### Your task
From the records below, extract only the lines running from the line with "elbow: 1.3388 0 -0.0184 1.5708" to the line with "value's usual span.", both lines included, reproducing them exactly.

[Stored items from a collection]
========

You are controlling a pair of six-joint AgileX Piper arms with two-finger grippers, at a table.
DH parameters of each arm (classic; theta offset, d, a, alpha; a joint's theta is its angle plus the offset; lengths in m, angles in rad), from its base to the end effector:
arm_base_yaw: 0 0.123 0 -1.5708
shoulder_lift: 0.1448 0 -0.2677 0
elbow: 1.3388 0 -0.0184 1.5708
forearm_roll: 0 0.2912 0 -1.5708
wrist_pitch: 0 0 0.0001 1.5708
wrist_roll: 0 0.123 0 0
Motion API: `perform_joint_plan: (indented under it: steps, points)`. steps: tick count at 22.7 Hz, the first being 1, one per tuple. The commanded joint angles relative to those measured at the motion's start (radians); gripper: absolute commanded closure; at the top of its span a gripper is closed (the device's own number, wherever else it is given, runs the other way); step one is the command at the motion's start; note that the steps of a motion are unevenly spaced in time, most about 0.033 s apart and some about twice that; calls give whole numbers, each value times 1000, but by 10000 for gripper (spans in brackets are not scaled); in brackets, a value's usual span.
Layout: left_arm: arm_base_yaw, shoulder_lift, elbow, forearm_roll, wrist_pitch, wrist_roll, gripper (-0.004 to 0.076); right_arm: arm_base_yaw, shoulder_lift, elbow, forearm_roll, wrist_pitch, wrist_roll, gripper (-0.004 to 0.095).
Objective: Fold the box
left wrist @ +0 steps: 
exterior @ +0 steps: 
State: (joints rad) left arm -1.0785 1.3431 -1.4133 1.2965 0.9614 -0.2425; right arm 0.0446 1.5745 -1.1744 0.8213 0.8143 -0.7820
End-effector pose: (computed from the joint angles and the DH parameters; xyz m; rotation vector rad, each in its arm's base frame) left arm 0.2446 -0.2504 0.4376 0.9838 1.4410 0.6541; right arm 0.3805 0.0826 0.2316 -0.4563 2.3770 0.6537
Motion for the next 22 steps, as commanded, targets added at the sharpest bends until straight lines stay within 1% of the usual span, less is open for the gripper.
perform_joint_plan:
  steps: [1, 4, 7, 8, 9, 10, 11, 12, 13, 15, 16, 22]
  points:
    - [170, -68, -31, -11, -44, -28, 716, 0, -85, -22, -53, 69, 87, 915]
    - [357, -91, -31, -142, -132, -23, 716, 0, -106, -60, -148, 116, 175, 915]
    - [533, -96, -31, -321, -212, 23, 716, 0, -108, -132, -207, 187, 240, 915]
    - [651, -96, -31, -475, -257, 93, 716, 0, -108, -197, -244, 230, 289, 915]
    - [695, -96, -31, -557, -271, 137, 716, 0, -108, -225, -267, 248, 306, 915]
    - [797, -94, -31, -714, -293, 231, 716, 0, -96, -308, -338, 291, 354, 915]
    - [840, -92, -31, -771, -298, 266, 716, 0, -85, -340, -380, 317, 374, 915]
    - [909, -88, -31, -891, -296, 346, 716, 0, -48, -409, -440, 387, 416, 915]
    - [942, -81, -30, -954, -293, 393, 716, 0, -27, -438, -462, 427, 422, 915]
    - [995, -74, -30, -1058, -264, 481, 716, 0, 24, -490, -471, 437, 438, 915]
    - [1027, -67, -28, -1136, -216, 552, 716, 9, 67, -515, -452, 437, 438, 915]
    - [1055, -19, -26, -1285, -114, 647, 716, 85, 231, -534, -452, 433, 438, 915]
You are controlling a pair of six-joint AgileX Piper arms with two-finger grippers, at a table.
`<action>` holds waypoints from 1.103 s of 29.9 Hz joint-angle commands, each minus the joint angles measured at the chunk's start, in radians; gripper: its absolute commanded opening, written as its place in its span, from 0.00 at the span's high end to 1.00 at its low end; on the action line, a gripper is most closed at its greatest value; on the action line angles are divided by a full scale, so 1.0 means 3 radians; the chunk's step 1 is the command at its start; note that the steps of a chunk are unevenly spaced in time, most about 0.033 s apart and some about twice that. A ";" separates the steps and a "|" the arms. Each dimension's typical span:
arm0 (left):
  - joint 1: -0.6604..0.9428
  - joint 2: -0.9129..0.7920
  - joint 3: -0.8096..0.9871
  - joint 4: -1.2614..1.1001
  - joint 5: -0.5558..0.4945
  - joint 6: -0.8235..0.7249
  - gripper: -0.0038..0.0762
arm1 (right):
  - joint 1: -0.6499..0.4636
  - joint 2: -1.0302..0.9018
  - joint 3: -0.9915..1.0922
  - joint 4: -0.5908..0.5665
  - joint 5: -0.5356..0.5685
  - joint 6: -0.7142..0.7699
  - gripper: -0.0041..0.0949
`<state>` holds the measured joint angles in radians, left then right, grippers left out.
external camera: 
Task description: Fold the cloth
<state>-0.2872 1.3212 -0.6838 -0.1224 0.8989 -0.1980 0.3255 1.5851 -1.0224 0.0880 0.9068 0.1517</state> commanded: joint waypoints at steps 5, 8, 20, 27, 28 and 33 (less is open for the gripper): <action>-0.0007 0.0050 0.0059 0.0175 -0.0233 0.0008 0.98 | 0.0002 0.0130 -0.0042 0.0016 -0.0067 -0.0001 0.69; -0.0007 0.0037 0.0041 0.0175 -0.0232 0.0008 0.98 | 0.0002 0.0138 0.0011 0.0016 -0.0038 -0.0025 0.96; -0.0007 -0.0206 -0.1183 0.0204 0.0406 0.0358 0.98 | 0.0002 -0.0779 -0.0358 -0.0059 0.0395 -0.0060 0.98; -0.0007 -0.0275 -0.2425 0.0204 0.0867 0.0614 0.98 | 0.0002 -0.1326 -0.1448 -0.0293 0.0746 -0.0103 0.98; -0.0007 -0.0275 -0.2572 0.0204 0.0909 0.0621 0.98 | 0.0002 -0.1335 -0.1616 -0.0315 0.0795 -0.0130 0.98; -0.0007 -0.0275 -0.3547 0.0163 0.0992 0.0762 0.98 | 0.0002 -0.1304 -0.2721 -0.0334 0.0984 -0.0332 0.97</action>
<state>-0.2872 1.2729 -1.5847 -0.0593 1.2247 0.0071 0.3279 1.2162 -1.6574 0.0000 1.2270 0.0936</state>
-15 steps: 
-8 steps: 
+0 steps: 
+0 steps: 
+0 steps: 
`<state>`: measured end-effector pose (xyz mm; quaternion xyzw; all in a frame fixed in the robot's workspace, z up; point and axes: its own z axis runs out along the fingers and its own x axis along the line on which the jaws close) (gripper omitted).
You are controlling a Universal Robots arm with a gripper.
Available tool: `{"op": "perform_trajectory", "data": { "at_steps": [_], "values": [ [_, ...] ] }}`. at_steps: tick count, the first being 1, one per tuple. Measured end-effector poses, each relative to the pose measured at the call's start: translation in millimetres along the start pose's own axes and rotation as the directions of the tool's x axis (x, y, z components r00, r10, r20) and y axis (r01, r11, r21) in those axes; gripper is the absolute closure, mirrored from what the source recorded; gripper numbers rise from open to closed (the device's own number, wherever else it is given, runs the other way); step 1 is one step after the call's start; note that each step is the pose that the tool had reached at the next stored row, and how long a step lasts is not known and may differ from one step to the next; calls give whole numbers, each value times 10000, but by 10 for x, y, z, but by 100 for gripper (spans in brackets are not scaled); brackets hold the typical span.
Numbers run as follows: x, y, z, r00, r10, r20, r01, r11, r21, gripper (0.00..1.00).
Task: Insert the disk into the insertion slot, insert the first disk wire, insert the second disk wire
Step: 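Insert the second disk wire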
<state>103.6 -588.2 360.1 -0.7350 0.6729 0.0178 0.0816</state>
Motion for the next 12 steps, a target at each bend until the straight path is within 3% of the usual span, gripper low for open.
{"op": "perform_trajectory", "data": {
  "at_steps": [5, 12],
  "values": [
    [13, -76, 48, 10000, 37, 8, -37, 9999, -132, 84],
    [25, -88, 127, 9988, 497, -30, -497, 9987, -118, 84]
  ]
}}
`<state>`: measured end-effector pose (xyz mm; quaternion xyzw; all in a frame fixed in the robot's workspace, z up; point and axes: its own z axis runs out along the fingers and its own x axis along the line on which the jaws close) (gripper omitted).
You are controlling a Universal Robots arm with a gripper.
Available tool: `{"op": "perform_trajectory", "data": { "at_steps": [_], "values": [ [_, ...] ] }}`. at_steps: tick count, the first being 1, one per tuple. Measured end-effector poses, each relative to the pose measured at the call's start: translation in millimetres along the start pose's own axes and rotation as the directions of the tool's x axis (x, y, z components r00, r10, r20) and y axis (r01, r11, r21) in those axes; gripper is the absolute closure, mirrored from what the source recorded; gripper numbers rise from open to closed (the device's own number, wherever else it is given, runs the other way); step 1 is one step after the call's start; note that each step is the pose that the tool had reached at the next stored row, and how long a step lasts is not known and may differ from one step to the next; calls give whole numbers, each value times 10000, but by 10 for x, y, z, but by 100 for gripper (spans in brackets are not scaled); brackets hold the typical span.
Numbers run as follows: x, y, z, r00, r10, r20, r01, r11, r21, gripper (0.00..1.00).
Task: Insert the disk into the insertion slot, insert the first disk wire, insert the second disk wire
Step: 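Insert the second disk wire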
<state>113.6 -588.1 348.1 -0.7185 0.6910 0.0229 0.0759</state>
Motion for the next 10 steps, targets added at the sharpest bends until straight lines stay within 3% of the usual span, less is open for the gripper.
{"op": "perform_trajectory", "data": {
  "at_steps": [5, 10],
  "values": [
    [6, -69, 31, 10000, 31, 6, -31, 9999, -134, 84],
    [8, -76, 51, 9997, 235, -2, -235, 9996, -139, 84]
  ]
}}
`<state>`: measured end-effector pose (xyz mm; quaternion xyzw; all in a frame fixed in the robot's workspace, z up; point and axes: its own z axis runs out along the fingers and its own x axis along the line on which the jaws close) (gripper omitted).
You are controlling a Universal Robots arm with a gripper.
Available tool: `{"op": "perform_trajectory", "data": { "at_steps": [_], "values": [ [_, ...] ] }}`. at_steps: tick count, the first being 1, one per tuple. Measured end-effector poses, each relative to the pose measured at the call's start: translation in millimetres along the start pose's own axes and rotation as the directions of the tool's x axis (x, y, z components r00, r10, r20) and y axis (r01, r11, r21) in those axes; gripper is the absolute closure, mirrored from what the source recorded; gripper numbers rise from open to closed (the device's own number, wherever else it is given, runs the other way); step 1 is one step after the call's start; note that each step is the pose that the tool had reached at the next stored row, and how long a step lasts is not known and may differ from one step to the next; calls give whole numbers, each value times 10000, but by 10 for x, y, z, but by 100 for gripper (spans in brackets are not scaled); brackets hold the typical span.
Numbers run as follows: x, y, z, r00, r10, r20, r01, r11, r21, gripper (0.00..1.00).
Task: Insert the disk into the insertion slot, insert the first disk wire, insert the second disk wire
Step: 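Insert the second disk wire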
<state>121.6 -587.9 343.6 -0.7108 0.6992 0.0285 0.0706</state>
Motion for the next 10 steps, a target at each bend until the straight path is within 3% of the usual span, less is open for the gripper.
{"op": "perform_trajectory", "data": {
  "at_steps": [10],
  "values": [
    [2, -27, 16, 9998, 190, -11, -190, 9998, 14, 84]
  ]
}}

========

### Expected answer
elbow: 1.3388 0 -0.0184 1.5708
forearm_roll: 0 0.2912 0 -1.5708
wrist_pitch: 0 0 0.0001 1.5708
wrist_roll: 0 0.123 0 0
Motion API: `perform_joint_plan: (indented under it: steps, points)`. steps: tick count at 22.7 Hz, the first being 1, one per tuple. The commanded joint angles relative to those measured at the motion's start (radians); gripper: absolute commanded closure; at the top of its span a gripper is closed (the device's own number, wherever else it is given, runs the other way); step one is the command at the motion's start; note that the steps of a motion are unevenly spaced in time, most about 0.033 s apart and some about twice that; calls give whole numbers, each value times 1000, but by 10000 for gripper (spans in brackets are not scaled); in brackets, a value's usual span.

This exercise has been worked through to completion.